§ **What this task involves**: The result should be every line of the listing that holds the word "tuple".
────────────────
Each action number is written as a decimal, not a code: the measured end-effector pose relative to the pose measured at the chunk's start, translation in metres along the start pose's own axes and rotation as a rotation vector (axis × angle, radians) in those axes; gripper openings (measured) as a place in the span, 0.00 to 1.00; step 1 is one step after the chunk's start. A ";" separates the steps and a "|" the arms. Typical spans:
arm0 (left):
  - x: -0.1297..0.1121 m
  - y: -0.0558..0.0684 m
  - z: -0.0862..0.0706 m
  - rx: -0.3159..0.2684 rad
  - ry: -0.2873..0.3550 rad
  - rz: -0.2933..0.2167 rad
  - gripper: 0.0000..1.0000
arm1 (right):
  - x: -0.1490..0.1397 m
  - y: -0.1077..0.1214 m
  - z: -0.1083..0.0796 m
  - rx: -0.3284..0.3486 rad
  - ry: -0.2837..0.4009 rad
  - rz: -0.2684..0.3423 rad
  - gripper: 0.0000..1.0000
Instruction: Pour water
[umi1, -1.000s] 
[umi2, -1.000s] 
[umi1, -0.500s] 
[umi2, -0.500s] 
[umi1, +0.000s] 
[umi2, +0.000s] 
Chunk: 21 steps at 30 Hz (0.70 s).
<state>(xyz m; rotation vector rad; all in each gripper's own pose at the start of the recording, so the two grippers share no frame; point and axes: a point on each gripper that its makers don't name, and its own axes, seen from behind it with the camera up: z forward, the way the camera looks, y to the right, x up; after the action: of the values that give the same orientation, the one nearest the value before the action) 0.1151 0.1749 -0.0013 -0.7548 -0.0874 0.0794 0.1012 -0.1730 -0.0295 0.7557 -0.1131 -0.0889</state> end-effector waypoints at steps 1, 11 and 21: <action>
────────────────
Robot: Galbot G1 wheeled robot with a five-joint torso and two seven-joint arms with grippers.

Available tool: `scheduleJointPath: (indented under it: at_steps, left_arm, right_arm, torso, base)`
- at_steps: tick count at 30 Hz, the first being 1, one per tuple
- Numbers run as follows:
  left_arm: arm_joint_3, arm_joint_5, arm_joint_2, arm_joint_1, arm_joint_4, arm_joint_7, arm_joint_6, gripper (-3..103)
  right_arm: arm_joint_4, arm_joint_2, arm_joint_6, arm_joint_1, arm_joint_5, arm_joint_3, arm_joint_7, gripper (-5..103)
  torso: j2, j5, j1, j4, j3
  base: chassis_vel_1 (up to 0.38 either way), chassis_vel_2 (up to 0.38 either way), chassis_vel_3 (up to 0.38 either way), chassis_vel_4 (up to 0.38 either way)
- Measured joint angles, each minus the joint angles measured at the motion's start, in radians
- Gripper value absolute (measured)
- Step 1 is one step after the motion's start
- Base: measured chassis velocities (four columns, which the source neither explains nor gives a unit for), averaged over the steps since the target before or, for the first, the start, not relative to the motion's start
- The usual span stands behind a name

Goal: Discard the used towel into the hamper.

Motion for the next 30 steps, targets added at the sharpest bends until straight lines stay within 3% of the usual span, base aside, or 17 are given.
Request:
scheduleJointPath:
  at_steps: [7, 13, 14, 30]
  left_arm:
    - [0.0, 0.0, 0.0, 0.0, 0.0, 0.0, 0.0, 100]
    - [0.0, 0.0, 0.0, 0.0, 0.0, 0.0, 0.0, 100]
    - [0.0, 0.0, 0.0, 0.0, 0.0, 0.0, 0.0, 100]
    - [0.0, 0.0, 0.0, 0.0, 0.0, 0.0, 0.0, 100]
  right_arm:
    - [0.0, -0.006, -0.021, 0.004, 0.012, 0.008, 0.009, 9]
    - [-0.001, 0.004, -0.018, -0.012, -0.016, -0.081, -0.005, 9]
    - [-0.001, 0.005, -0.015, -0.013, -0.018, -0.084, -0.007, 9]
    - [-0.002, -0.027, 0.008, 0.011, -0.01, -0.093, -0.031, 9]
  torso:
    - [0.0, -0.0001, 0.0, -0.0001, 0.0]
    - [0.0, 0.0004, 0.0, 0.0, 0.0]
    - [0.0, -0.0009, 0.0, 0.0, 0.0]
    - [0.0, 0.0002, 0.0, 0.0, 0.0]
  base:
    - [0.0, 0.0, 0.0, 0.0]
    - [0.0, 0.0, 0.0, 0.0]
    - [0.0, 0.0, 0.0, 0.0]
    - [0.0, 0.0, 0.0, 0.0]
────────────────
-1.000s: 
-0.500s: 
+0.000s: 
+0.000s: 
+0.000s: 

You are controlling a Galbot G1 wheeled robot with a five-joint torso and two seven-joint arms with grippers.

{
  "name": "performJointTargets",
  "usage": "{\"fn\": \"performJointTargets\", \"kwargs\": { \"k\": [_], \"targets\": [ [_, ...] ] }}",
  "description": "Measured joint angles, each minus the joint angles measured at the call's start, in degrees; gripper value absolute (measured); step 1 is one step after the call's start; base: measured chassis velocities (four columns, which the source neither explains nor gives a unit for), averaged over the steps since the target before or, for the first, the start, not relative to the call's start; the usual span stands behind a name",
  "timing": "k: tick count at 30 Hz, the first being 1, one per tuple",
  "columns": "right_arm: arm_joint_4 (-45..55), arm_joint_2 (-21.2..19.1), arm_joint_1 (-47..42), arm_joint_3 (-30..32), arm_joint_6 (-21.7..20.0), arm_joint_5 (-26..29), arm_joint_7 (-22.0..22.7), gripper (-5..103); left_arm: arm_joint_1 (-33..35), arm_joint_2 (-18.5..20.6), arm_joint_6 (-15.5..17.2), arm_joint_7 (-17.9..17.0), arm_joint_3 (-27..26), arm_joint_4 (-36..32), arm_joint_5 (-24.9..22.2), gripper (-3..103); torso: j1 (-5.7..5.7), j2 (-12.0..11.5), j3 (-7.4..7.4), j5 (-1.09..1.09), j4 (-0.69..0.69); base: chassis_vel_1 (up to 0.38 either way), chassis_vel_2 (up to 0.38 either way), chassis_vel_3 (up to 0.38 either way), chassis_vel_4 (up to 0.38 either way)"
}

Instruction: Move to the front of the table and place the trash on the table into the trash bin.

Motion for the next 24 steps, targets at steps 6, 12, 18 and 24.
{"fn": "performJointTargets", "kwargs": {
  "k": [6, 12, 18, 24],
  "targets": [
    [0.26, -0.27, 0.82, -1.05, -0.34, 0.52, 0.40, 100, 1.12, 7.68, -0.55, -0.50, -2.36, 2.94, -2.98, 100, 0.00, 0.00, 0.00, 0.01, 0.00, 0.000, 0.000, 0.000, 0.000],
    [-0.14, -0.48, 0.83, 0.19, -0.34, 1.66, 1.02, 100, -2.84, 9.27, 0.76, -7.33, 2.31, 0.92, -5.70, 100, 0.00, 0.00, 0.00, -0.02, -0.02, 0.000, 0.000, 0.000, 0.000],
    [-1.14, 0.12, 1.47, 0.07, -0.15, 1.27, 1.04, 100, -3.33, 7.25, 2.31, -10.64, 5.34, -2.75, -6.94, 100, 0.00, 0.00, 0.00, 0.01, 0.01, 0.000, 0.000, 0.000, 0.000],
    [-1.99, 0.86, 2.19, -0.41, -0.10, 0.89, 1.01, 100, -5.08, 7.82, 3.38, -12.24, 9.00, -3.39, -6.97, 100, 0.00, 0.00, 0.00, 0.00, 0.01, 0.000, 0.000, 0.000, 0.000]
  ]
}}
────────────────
§ **Answer to this exercise**:
- at_steps: tick count at 30 Hz, the first being 1, one per tuple
  "timing": "k: tick count at 30 Hz, the first being 1, one per tuple",

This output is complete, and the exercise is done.